Exercise objective: Report every line below that carries the word "wire".

Data extract:
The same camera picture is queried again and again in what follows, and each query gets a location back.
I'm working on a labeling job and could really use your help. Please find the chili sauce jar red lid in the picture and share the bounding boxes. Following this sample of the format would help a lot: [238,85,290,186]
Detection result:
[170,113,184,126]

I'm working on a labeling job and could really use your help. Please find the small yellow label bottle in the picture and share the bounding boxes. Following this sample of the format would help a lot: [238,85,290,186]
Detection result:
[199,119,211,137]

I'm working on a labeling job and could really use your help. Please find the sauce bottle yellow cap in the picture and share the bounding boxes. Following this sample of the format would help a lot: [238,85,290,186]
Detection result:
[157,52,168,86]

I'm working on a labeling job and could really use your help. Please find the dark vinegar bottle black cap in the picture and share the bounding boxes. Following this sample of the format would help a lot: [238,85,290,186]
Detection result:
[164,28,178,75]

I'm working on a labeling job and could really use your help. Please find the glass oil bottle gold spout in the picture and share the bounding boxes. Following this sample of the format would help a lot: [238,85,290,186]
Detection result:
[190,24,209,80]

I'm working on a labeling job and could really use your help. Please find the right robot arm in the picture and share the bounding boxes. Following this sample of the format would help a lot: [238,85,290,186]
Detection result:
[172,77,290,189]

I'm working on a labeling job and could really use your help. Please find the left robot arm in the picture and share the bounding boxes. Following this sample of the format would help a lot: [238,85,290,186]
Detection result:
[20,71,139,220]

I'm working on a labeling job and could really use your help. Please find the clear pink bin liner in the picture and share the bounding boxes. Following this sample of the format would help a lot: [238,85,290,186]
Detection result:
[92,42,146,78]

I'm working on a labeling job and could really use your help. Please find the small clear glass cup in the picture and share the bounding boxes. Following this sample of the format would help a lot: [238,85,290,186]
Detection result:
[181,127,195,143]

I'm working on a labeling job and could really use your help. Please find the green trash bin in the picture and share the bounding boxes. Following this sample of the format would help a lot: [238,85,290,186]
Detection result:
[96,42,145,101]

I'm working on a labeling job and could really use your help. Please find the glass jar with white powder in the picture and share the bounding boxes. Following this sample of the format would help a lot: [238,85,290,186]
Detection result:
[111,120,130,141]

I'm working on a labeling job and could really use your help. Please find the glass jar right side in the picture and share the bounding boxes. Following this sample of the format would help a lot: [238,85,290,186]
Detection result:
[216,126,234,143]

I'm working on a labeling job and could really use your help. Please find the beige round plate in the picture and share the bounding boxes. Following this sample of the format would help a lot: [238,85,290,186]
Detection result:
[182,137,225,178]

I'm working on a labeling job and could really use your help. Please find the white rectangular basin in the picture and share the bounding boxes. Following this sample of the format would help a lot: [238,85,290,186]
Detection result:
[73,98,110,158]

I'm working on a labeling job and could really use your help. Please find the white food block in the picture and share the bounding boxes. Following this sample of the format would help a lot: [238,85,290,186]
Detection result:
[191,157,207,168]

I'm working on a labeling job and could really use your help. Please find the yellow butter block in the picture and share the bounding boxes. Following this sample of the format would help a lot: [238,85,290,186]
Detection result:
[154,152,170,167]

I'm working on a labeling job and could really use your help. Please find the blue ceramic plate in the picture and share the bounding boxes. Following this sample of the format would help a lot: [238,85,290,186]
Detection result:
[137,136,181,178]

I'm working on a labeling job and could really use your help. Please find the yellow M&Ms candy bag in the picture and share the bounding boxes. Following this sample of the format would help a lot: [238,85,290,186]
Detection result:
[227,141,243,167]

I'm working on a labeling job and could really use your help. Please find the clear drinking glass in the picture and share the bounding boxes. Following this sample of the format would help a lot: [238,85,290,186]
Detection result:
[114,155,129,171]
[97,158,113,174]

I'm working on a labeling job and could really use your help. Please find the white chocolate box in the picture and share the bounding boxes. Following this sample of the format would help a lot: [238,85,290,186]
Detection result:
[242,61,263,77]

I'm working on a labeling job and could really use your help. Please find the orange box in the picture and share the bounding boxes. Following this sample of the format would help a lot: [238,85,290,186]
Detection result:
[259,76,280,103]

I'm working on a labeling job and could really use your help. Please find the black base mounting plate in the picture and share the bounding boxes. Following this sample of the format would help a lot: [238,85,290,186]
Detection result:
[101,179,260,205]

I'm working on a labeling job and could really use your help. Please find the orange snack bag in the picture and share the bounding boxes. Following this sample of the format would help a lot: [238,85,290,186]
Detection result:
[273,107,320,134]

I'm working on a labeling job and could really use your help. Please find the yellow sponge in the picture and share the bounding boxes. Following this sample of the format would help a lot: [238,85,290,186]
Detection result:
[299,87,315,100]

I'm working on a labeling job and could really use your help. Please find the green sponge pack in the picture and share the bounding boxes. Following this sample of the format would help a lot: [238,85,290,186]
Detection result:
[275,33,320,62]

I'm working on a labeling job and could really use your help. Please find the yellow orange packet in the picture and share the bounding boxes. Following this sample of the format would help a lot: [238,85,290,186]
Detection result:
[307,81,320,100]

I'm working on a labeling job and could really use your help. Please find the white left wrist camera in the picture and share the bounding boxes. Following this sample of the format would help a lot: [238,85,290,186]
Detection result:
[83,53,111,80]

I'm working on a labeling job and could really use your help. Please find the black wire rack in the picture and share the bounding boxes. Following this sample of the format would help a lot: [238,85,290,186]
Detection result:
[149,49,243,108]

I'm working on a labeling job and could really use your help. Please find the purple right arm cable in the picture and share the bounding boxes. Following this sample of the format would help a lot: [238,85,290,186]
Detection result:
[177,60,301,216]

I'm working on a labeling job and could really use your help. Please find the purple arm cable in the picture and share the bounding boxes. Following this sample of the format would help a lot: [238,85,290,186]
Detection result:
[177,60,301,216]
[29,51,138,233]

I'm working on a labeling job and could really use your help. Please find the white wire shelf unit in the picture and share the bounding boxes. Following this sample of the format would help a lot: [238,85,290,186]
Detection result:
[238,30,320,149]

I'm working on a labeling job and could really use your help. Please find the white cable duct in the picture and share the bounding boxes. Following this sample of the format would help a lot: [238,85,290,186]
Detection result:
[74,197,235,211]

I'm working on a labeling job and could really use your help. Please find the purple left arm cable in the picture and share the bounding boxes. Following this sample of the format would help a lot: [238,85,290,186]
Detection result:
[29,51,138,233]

Result of this exercise:
I'm working on a labeling job and could really use your help. Please find the black wire rack in the picture and share the bounding boxes. Following this sample of the format would help a lot: [238,85,290,186]
I'm working on a labeling job and could really use your help. Please find the white wire shelf unit in the picture and share the bounding boxes. Following this sample of the format would help a lot: [238,85,290,186]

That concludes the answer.